Pull every line containing "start" from the data.

------

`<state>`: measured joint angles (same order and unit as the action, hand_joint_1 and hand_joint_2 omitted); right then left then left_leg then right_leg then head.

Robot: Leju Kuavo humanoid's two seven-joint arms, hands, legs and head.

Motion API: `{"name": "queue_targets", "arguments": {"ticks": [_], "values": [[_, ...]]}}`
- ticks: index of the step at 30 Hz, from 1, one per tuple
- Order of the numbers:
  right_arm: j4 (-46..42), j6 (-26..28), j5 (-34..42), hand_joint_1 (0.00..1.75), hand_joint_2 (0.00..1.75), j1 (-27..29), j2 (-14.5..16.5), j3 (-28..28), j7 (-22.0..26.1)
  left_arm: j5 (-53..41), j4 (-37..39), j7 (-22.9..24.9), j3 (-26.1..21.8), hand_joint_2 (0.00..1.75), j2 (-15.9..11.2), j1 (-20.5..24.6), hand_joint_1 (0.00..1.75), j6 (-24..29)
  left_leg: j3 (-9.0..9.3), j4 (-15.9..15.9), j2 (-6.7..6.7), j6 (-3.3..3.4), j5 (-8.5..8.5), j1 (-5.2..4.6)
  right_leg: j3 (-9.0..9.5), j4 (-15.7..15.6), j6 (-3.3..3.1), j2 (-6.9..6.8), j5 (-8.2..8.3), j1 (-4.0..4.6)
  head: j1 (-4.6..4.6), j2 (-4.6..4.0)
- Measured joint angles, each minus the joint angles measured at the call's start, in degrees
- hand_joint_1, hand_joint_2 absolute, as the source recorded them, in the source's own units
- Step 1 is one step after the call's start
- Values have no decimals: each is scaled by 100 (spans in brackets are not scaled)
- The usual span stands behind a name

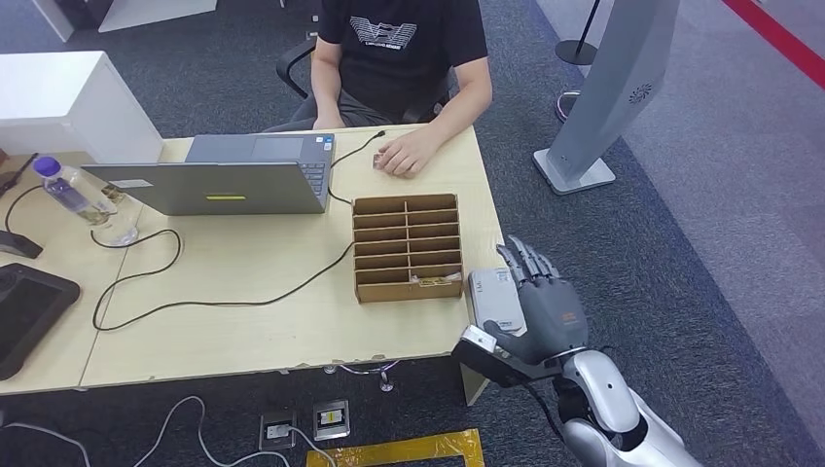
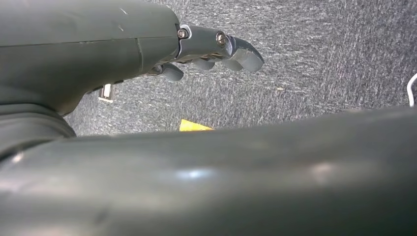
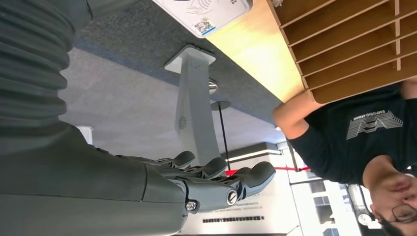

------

■ **Reply**:
- Measured joint angles, each minus the joint angles measured at the call's start, in degrees
- Step 1 is one step after the call's start

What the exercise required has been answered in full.